午前中を無事にこなし、ようやく昼食の時間がやってきた。騎士団の食堂は、鍛え抜かれた男たちと整然と働く補助人員で活気に満ちていた。
クラリスは一人、食器を持って席に着こうとしたところ、すっと隣に腰を下ろしてきた大柄な影があった。
「ここ、いいか?」と聞くまでもなく腰を下ろすのは――イザーク・ローヴェンハーツ団長だった。
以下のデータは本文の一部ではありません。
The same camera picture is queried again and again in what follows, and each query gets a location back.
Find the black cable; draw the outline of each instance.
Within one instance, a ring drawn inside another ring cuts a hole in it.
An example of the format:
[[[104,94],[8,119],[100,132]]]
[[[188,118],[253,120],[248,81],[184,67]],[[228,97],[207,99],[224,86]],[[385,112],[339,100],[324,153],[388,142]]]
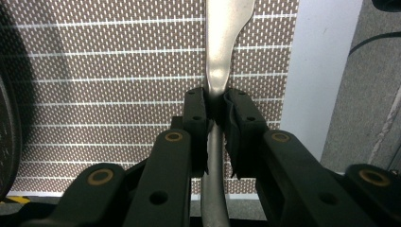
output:
[[[401,0],[373,0],[374,6],[382,11],[399,12],[401,11]]]
[[[374,37],[371,37],[369,39],[366,39],[362,42],[360,42],[359,44],[357,44],[356,46],[354,46],[351,50],[350,53],[348,54],[348,57],[350,55],[352,55],[352,53],[354,53],[355,51],[357,51],[359,48],[361,48],[362,46],[364,46],[365,44],[368,44],[372,41],[375,40],[380,40],[380,39],[384,39],[384,38],[401,38],[401,31],[395,31],[395,32],[389,32],[389,33],[384,33],[384,34],[380,34],[380,35],[376,35]]]

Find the gray wall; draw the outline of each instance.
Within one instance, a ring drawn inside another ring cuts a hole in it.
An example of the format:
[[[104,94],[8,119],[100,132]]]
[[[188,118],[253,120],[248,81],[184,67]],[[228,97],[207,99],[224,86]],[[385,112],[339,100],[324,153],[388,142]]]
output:
[[[352,46],[392,31],[401,31],[401,13],[379,11],[365,0]],[[359,163],[399,169],[400,61],[401,38],[373,41],[349,57],[323,151],[324,166],[338,172]]]

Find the metal tool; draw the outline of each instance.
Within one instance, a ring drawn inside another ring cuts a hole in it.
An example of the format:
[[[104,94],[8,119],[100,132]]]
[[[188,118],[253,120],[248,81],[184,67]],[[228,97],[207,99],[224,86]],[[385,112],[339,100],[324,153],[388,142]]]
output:
[[[234,43],[253,15],[254,0],[206,1],[206,98],[211,116],[223,117]],[[201,180],[201,212],[204,226],[230,226],[223,183],[223,136],[215,123],[208,139],[208,174]]]

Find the perforated panel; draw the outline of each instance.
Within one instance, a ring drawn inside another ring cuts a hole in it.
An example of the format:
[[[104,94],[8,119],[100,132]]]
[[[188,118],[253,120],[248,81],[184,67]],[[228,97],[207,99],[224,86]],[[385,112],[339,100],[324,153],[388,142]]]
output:
[[[12,190],[62,192],[87,166],[132,166],[202,86],[205,7],[186,1],[6,1],[1,54],[23,121],[23,162]],[[280,125],[297,0],[257,0],[233,53],[231,87]],[[226,193],[254,193],[229,179]],[[194,194],[200,182],[194,180]]]

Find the white wall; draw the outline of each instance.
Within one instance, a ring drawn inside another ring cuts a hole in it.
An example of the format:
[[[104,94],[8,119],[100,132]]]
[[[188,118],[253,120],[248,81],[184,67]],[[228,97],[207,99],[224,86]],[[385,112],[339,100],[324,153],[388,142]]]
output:
[[[321,159],[362,0],[300,0],[281,130]]]

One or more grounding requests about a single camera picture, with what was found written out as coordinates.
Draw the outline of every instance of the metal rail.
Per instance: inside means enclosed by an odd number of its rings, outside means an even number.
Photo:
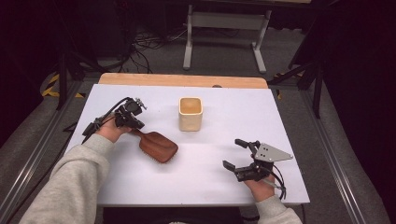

「イザーク様……せっかく食堂にいらしたのですから、皆さまと一緒に召し上がれば……」
「リズの隣がいい。……それに、リズが食べさせてくれるなら、野菜も食べる」
「……ここは皆さまの前です。食事中に、恋人とじゃれ合うなど……慎みましょう。きっと周囲の皆さまも困惑してしまいますわよ」
そんなやりとりに、くすりと笑みを漏らす騎士たちの視線が集まり始めていたが、そこに現れたのは、見慣れた白銀の鎧を纏った人物だった。
「……なぜ、イザークがここにいる?」
その声に思わずクラリスは立ち上がり、軽くカーテシーを取って応じた。
「ライナルト・バークレー騎士団長様。本日より治癒士見習いとして研修に入らせていただいております。どうぞよろしくお願い申し上げます」
「……それは聞いていた。だが、イザーク、お前までいるとは?」
するとイザーク団長が、ごく淡々とした表情で答えた。
「俺の恋人であるリズがこちらで研修をするというので同行した。それだけだ。あとは見守っているだけ。勤務には支障ないと理解している」
「……恋人同士、というのも……初耳だな」
「昨日、恋人同士になって、今朝、正式にご両親に挨拶した。事情があるなら、また日を改めてくれ。今日はリズの様子を見守るために来ている」
ライナルト団長は少しだけため息をつきながらも、押し問答を避けるように言葉を収めた。
「ならば、勤務終了後に団長室へ二人で来てくれ」
そう言い残すと、彼は踵を返して食堂を後にした。
残されたクラリスは、イザーク様と顔を見合わせ、少しだけ肩をすくめて笑った。
「……やはり、目立つモブになってしまいましたわね」
「いいじゃないか。正式に両親に認められた恋人同士なんだから、隠さなくていい」
食後、二人は再び医療班の建物へ戻り、今度は重傷者が運ばれる別棟へと向かった。そこではサミエル治癒士が真剣な表情で治療にあたっていた。近くでその働きを見るうちに、クラリスは再び身が引き締まる思いだった。
ここは命と向き合う場所。恋やときめきの余韻に浸っている暇などない――そう思ったのだった。